Interesting old thread that was dug up here. I have toyed with the idea of a wood fired absorbtion cycle, but I think the problem with the standard outdoor wood furnace is that it doesn't maintain a water temperature high enough to sufficiently drive the ammonia out of solution from the water. Those RV fridges use propane/NG flame or electrical heating element to heat the boiler directly and drive the cycle.

Theoretically, whether you use propane or wood to heat the cycle it wouldn't matter, but directly firing the boiler with a wood fire would be a dirty business compared to the clean propane flame. Cycling off the wood flame when the fridge is cold enough is a bit trickier though.

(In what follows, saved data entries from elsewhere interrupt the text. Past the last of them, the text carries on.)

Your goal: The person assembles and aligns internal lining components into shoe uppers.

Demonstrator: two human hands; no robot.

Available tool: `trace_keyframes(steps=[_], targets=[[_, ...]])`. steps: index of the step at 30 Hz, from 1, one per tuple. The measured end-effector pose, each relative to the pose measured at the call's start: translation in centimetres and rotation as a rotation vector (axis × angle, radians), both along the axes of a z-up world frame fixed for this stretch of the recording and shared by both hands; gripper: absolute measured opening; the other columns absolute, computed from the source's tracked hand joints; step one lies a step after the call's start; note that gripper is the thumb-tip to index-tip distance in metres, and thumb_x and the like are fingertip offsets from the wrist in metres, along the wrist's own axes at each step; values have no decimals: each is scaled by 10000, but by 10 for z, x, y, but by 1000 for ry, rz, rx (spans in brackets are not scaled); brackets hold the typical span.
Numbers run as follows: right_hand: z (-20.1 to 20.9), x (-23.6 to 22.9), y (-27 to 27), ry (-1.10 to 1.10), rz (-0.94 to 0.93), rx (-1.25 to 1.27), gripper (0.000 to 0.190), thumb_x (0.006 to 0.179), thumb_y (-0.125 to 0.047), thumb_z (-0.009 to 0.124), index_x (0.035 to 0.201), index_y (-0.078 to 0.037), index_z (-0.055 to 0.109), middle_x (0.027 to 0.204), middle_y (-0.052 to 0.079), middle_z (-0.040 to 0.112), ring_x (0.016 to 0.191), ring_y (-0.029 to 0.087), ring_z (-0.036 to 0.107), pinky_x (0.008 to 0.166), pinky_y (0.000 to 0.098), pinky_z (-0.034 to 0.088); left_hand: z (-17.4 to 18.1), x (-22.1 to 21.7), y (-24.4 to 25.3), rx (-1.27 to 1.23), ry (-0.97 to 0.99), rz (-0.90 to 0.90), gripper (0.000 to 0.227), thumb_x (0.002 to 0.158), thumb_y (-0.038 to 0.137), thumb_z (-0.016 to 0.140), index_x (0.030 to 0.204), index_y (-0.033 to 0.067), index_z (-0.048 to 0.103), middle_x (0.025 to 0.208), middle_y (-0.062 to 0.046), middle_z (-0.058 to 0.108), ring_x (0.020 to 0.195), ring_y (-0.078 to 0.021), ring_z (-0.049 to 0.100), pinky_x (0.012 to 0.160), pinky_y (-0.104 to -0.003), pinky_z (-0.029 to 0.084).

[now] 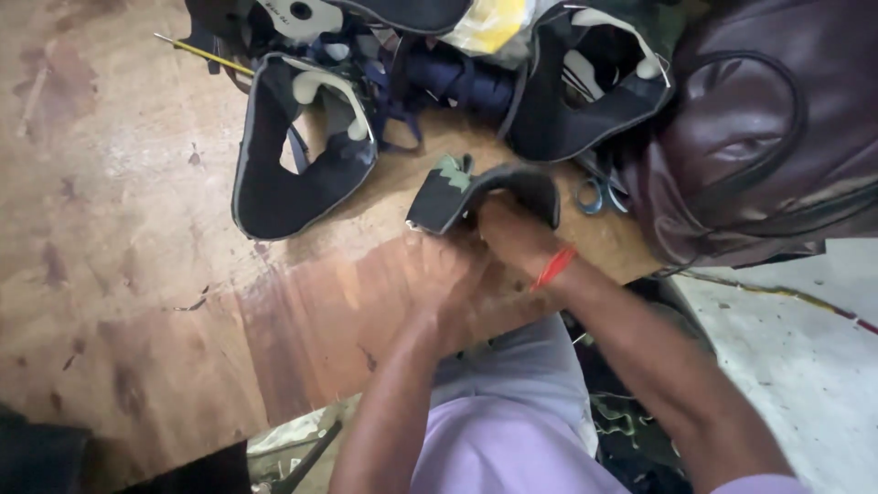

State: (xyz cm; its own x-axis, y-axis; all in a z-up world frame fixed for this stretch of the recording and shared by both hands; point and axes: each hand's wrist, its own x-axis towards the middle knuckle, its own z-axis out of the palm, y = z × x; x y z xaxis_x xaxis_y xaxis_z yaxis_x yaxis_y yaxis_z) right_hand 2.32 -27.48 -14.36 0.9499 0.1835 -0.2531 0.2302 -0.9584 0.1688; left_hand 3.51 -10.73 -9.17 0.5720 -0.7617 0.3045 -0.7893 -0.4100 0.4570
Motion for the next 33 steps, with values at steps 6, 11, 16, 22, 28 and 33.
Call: trace_keyframes(steps=[6,11,16,22,28,33], targets=[[-3,-8,18,-425,-324,916,346,1032,-135,383,1287,-5,577,1342,234,600,1286,397,546,1169,472,378,8,26,19,-17,18,-35,683,874,461,663,1428,73,565,1433,-199,556,1315,-396,499,1062,-579,365],[-2,-12,11,-535,-171,509,397,1102,-155,367,1422,35,507,1451,256,553,1381,396,482,1219,492,297,16,43,20,-45,25,-99,715,853,476,689,1433,77,561,1437,-198,558,1318,-396,495,1064,-565,371],[35,-9,14,151,-821,1257,406,1107,-202,380,1308,73,602,1209,305,637,1206,432,608,1141,493,441,21,50,28,-67,41,-129,748,833,491,714,1438,80,557,1442,-198,559,1321,-397,490,1066,-552,377],[48,-4,10,-425,-37,635,373,817,-29,580,1177,32,656,1298,275,629,1237,429,571,1096,492,407,12,64,27,-3,95,-101,695,826,421,704,1410,70,568,1384,-205,584,1277,-396,520,1036,-535,405],[71,-4,13,-92,-319,641,342,835,-107,606,1151,10,661,1207,244,656,1166,420,591,980,485,485,-23,90,12,103,145,-113,572,829,271,664,1350,47,591,1264,-218,633,1186,-394,582,974,-511,456],[60,-40,34,-482,52,457,528,640,-270,657,1092,1,684,1132,231,706,1093,421,644,915,528,498,-68,97,16,203,240,-103,484,831,145,630,1300,27,610,1164,-230,674,1110,-393,635,923,-492,498]])
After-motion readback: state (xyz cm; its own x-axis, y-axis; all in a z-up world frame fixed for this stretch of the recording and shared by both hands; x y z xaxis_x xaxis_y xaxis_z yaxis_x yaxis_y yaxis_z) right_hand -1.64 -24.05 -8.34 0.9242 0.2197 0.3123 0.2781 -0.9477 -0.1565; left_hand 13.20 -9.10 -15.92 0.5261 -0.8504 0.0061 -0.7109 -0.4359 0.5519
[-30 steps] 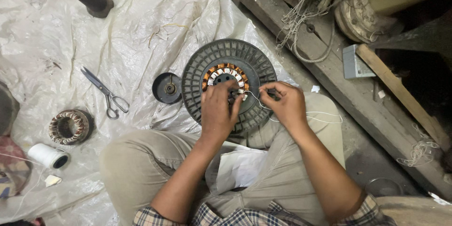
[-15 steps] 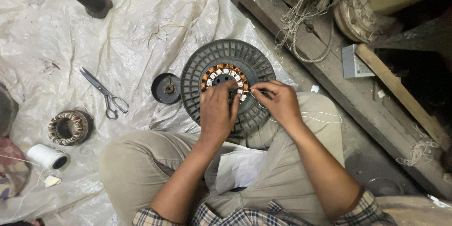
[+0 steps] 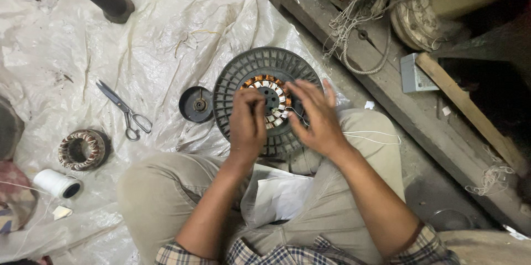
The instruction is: The person sits on the floor and uses a needle and white thread to tie and secure copper windings on a motor stator. The person repeatedly passes the needle through the windings and pulls the thread tight to bundle the coils.
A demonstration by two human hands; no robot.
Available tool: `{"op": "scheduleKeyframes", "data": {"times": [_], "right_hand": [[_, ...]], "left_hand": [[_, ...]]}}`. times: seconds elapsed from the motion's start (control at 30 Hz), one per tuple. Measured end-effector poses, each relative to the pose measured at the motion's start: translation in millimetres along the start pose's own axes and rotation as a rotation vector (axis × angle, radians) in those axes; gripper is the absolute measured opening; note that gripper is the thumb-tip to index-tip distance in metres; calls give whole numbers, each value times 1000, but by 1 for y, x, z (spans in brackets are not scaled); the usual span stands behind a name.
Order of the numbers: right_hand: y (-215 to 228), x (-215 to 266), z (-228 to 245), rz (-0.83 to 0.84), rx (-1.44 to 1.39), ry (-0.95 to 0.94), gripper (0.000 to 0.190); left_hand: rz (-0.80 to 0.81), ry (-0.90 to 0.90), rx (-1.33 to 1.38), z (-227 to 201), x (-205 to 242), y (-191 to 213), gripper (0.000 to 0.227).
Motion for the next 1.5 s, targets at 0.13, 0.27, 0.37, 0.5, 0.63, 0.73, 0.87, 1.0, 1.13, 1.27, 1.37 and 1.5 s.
{"op": "scheduleKeyframes", "data": {"times": [0.13, 0.27, 0.37, 0.5, 0.63, 0.73, 0.87, 1.0, 1.13, 1.27, 1.37, 1.5], "right_hand": [[-6, 11, -10, 199, -370, -57, 51], [43, 45, -63, 5, -1050, -372, 49], [98, 73, -93, -203, -1385, -235, 43], [148, 118, -124, -460, -1746, -158, 22], [142, 164, -154, -629, -1631, -393, 16], [123, 191, -193, -714, -1411, -682, 29], [108, 203, -239, -791, -1361, -926, 27], [113, 200, -248, -694, -890, -1115, 30], [131, 148, -174, -395, 285, -728, 45], [87, 92, -53, -220, 183, -382, 50], [27, 58, 33, 5, 39, -146, 62], [-17, 37, 60, -95, -19, -98, 55]], "left_hand": [[-217, 101, 401, 23, -4, 34, 13], [-570, 410, 539, 74, -7, 104, 10], [-810, 469, 660, 100, -1, 155, 11], [-903, 456, 706, 112, 6, 169, 14], [-832, 443, 649, 109, 2, 154, 16], [-748, 428, 532, 101, 0, 144, 16], [-583, 508, 460, 97, -10, 125, 21], [-456, 543, 398, 94, -12, 113, 27], [-376, 540, 450, 93, -14, 97, 29], [-275, 450, 408, 75, -9, 72, 27], [-156, 302, 475, 44, 0, 42, 22], [8, 247, 459, 10, 12, 13, 27]]}}
Point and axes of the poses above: each hand's wrist, its own x-axis away from the middle knuckle, its own y-axis out of the back of the hand, z = x × y, the point moved 6 cm from there along -x, towards the middle knuckle, and after that the axes turned 4 degrees about -x, right-handed, at the moved point
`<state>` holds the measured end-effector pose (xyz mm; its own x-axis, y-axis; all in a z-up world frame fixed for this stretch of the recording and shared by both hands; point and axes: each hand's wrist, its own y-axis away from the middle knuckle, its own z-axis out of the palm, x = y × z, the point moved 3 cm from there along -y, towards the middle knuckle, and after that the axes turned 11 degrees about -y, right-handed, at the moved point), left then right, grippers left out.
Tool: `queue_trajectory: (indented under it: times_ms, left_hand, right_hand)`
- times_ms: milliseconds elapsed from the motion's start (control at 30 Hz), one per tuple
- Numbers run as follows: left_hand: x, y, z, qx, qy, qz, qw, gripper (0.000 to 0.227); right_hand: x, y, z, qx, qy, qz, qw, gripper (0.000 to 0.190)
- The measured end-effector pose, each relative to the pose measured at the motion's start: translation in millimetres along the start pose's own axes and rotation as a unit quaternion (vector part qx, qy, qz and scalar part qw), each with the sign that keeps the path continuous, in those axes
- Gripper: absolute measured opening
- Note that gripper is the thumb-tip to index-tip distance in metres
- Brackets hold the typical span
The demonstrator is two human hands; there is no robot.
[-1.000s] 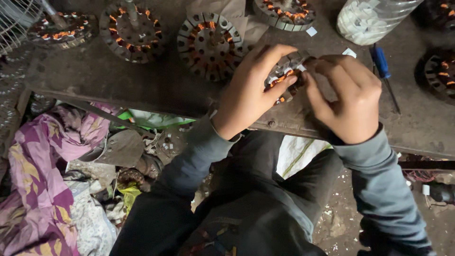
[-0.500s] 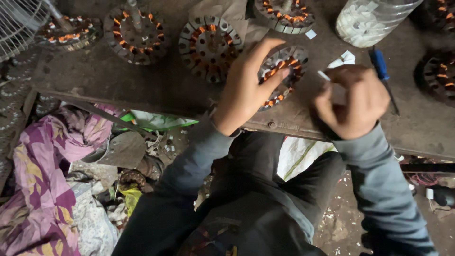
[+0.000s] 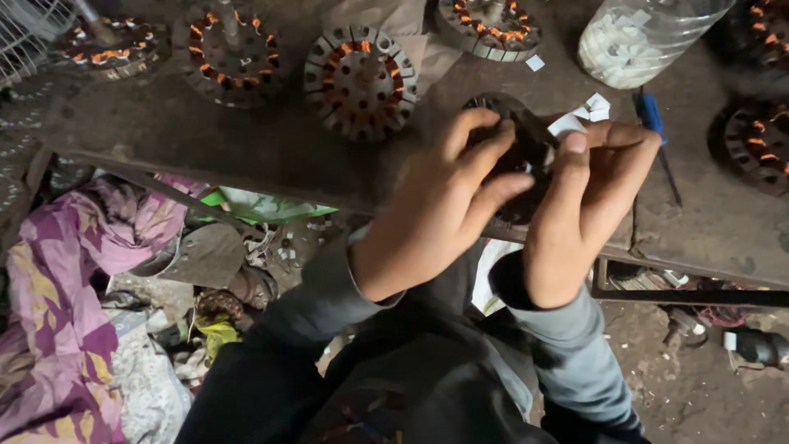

I see DIY construction of an absorption cycle would involve using stainless steel tubing, vessels and pressure gauges as well as ammonia, hydrogen gas and distilled water: tinkering around with chemical quantities and pressures until something gets going in the right direction, probably outside so you don't gas yourself with the ammonia.
As for basing this on a commercial design, they seem to be open with the generic cycle info, but pretty tight on real information on chemical volumes, operating pressures, temperatures and flow rates. Typical way to define a thermodynamic cycle is to determine your operating temperatures required at the absorber, chiller and boiler. Then from your required rate of cooling (i.e. how many "tons" your unit needs) size the flow rates to achieve that cooling. Absorption cooling is a bit more complicated than a standard refridgeration cycle as there are chemical reactions occuring rather than just liquid/gas phase changes.

Payoff would be good for a backwoods cabin - having a woodstove going means the fridge is cooling with no moving parts. Kinda neat.

Have to dig deep into my brain for those university thermodynamics courses, ouch!